WHAT THE TASK ASKS: Return, in their exact form, the lines that lie between the start of the data below and the line containing "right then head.", with both ends included.

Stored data
○ ○ ○

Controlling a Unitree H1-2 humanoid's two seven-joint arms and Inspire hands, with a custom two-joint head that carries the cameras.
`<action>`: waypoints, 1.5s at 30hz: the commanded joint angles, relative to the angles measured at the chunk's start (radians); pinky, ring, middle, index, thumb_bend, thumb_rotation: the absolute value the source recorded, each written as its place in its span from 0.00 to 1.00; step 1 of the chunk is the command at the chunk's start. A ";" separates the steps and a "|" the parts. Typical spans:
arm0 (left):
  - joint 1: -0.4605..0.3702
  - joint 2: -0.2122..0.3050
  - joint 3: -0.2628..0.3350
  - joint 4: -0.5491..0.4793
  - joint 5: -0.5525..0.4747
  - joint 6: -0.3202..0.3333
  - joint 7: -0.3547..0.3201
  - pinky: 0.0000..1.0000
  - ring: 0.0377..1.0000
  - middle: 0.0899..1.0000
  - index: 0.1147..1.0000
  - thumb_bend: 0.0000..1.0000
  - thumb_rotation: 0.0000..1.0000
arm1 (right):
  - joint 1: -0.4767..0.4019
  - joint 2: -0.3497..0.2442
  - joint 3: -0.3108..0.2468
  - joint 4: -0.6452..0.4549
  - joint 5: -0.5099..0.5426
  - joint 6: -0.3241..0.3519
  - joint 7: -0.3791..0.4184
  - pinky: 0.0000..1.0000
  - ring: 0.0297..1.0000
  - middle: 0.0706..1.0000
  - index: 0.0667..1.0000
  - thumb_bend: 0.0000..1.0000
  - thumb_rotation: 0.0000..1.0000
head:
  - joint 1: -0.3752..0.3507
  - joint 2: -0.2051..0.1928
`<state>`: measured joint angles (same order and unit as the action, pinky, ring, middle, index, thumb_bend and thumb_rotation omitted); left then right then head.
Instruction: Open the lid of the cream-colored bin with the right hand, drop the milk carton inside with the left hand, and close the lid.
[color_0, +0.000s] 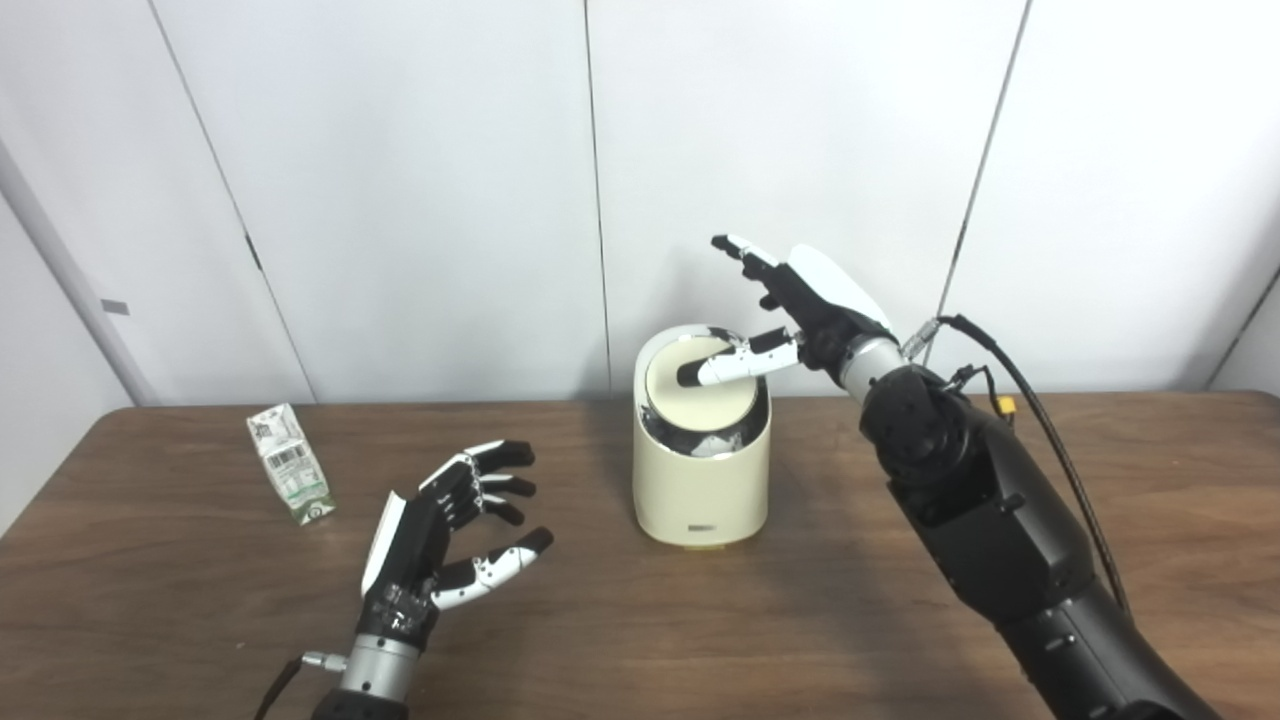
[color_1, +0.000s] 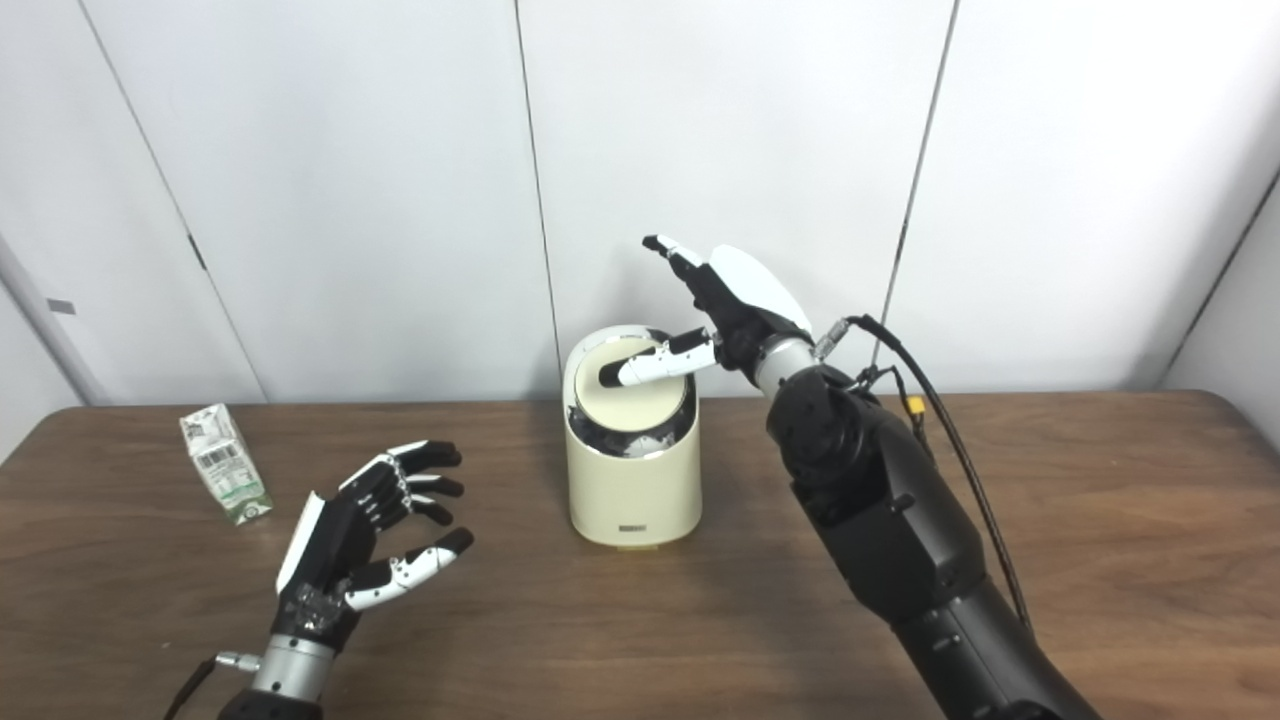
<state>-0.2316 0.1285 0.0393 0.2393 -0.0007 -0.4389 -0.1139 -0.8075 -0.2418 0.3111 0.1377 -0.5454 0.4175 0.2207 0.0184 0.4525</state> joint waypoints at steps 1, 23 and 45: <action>0.014 -0.028 -0.014 0.013 -0.011 -0.020 0.010 0.53 0.64 0.73 0.73 0.61 0.00 | -0.053 -0.014 -0.008 -0.015 -0.005 -0.026 0.000 0.76 0.90 0.95 0.95 0.86 0.39 | 0.000 0.002; 0.023 -0.032 -0.021 -0.005 -0.003 -0.014 0.006 0.53 0.64 0.73 0.73 0.61 0.00 | -0.011 -0.041 0.000 -0.020 -0.039 -0.025 0.024 0.69 0.87 0.93 0.94 0.90 0.27 | 0.000 0.026; 0.035 -0.033 -0.031 -0.018 0.006 0.008 0.008 0.54 0.65 0.73 0.73 0.60 0.00 | -0.037 -0.018 0.026 0.039 -0.073 0.003 0.008 0.72 0.87 0.93 0.93 0.85 0.30 | 0.007 0.032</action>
<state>-0.2183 0.1114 0.0181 0.2141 0.0056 -0.4300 -0.1156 -0.7907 -0.2589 0.3290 0.1797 -0.5871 0.4162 0.2377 0.0245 0.4832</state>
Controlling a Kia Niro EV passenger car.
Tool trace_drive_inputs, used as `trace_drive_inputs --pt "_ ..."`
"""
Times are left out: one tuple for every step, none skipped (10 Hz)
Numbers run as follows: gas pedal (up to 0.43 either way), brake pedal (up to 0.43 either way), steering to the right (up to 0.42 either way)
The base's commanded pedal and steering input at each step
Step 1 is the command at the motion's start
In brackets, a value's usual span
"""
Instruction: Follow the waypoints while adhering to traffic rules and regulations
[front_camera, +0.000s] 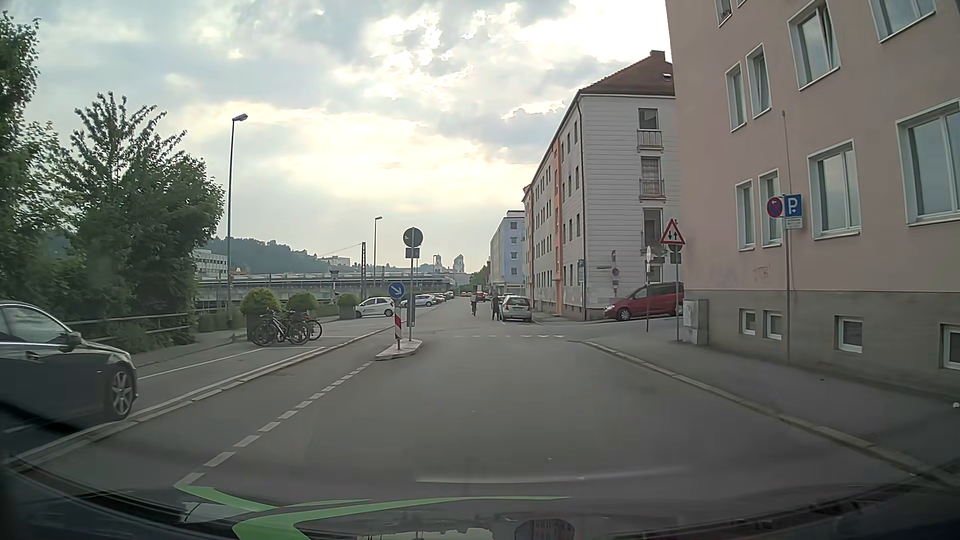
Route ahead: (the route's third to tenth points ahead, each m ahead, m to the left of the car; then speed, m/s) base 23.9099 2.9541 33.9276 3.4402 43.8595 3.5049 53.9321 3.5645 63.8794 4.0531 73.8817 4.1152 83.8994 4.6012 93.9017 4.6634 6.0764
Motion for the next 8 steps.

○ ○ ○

OUTPUT:
Controlling a Unitree H1-2 humanoid's two seven-joint arms and Inspire hands, with a custom two-joint head that carries the cameras.
`<action>`: waypoints, 1.5s at 30hz: the commanded joint angles, relative to the angles measured at the chunk's start (radians); pinky, ring, middle, index, thumb_bend, thumb_rotation: the absolute value the source recorded, each written as its place in its span from 0.00 to 1.00; step 1 of the chunk is the command at the chunk's start. A ";" separates the steps and a "|" the parts. Typical spans:
arm0 (left):
  - joint 1: -0.4605..0.3702
  - joint 2: -0.2122..0.3050
  - joint 3: -0.2628..0.3350
  - joint 4: -0.5491..0.4793
  - joint 5: -0.5525..0.4747
  - joint 6: -0.3202..0.3333
  - joint 7: -0.3547..0.3201
  - pinky: 0.0000..1.0000
  - ring: 0.0377..1.0000
  - middle: 0.0899..1.0000
  - index: 0.1147..1.0000
  - thumb_bend: 0.0000..1.0000
  - thumb_rotation: 0.0000..1.0000
arm1 (right):
  - joint 1: -0.4767..0.4019
  - joint 2: -0.3497..0.2442
  - joint 3: -0.3108..0.2468
  - joint 4: -0.6452..0.4549
  - joint 5: -0.5099..0.5426
  - joint 6: -0.3241..0.3519
  - joint 7: -0.3791..0.4184
  - pinky: 0.0000..1.0000
  - ring: 0.0297..1.0000
  - middle: 0.0706..1.0000
  - index: 0.0667..1.0000
  - thumb_bend: 0.0000..1.0000
  - thumb_rotation: 0.0000..1.0000
head:
  - joint 1: -0.3752..0.3507
  - joint 2: -0.2051..0.1928
`<state>`: measured joint angles (same order and unit as the action, pinky, ring, middle, index, thumb_bend and thumb_rotation omitted); left then right then head.

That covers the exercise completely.